# Task to complete:
Extract all of the data and reproduce it precisely.
======== Data provided ========
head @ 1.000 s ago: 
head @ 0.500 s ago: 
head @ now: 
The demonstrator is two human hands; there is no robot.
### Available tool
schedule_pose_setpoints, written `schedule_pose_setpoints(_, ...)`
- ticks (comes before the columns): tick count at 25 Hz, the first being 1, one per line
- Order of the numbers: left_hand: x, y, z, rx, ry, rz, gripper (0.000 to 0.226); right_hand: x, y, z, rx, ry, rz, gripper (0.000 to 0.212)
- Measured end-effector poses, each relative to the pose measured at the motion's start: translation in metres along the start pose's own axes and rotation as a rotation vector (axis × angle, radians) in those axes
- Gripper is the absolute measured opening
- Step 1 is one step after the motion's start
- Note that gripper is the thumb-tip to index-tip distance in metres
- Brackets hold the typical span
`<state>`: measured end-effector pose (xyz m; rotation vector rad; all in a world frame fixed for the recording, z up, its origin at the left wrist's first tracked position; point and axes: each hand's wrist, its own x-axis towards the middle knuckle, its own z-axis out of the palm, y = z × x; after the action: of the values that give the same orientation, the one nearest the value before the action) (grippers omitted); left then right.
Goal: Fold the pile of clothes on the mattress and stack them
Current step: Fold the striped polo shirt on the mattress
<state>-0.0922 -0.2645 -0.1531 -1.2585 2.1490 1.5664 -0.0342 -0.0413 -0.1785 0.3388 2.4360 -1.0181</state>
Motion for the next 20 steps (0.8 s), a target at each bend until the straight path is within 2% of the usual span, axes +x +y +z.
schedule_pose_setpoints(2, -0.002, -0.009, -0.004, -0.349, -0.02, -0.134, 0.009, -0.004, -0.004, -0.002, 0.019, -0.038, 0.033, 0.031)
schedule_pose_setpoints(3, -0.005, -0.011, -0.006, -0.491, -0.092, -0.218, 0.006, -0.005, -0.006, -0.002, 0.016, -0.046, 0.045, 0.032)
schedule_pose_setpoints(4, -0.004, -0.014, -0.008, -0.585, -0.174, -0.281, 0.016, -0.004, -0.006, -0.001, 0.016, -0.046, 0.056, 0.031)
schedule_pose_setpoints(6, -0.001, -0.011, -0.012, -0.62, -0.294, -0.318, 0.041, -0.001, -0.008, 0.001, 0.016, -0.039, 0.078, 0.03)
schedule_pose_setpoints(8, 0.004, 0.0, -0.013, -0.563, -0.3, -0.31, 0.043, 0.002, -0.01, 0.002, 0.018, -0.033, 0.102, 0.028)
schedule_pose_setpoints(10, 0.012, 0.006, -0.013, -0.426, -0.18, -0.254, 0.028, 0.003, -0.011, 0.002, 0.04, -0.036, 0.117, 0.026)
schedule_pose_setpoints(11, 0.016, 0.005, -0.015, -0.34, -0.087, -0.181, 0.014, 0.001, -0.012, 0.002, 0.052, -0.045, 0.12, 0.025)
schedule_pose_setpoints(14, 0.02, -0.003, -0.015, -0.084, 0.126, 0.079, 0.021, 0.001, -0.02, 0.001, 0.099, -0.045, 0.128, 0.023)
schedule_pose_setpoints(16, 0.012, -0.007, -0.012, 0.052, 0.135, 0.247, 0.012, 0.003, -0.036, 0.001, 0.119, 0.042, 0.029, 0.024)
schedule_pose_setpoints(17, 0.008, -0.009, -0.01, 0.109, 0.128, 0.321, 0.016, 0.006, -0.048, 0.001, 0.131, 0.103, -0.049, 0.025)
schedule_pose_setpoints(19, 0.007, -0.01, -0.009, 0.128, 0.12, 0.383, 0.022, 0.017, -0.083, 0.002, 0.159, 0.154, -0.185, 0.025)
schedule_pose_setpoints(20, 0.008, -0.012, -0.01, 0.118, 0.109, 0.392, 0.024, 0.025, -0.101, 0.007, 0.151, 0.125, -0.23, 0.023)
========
# Result of the exercise:
head @ 1.000 s ago: 
head @ 0.500 s ago: 
head @ now: 
The demonstrator is two human hands; there is no robot.
### Available tool
schedule_pose_setpoints, written `schedule_pose_setpoints(_, ...)`
- ticks (comes before the columns): tick count at 25 Hz, the first being 1, one per line
- Order of the numbers: left_hand: x, y, z, rx, ry, rz, gripper (0.000 to 0.226); right_hand: x, y, z, rx, ry, rz, gripper (0.000 to 0.212)
- Measured end-effector poses, each relative to the pose measured at the motion's start: translation in metres along the start pose's own axes and rotation as a rotation vector (axis × angle, radians) in those axes
- Gripper is the absolute measured opening
- Step 1 is one step after the motion's start
- Note that gripper is the thumb-tip to index-tip distance in metres
- Brackets hold the typical span
`<state>`: measured end-effector pose (xyz m; rotation vector rad; all in a world frame fixed for the recording, z up, its origin at the left wrist's first tracked position; point and axes: each hand's wrist, its own x-axis towards the middle knuckle, its own z-axis out of the palm, y = z × x; after the action: of the values that give the same orientation, the one nearest the value before the action) (grippers omitted); left then right.
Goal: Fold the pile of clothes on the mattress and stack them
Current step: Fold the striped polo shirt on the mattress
<state>-0.0922 -0.2645 -0.1531 -1.2585 2.1490 1.5664 -0.0342 -0.0413 -0.1785 0.3388 2.4360 -1.0181</state>
Motion for the next 20 steps (0.8 s), a target at each bend until the straight path is within 2% of the usual span, axes +x +y +z.
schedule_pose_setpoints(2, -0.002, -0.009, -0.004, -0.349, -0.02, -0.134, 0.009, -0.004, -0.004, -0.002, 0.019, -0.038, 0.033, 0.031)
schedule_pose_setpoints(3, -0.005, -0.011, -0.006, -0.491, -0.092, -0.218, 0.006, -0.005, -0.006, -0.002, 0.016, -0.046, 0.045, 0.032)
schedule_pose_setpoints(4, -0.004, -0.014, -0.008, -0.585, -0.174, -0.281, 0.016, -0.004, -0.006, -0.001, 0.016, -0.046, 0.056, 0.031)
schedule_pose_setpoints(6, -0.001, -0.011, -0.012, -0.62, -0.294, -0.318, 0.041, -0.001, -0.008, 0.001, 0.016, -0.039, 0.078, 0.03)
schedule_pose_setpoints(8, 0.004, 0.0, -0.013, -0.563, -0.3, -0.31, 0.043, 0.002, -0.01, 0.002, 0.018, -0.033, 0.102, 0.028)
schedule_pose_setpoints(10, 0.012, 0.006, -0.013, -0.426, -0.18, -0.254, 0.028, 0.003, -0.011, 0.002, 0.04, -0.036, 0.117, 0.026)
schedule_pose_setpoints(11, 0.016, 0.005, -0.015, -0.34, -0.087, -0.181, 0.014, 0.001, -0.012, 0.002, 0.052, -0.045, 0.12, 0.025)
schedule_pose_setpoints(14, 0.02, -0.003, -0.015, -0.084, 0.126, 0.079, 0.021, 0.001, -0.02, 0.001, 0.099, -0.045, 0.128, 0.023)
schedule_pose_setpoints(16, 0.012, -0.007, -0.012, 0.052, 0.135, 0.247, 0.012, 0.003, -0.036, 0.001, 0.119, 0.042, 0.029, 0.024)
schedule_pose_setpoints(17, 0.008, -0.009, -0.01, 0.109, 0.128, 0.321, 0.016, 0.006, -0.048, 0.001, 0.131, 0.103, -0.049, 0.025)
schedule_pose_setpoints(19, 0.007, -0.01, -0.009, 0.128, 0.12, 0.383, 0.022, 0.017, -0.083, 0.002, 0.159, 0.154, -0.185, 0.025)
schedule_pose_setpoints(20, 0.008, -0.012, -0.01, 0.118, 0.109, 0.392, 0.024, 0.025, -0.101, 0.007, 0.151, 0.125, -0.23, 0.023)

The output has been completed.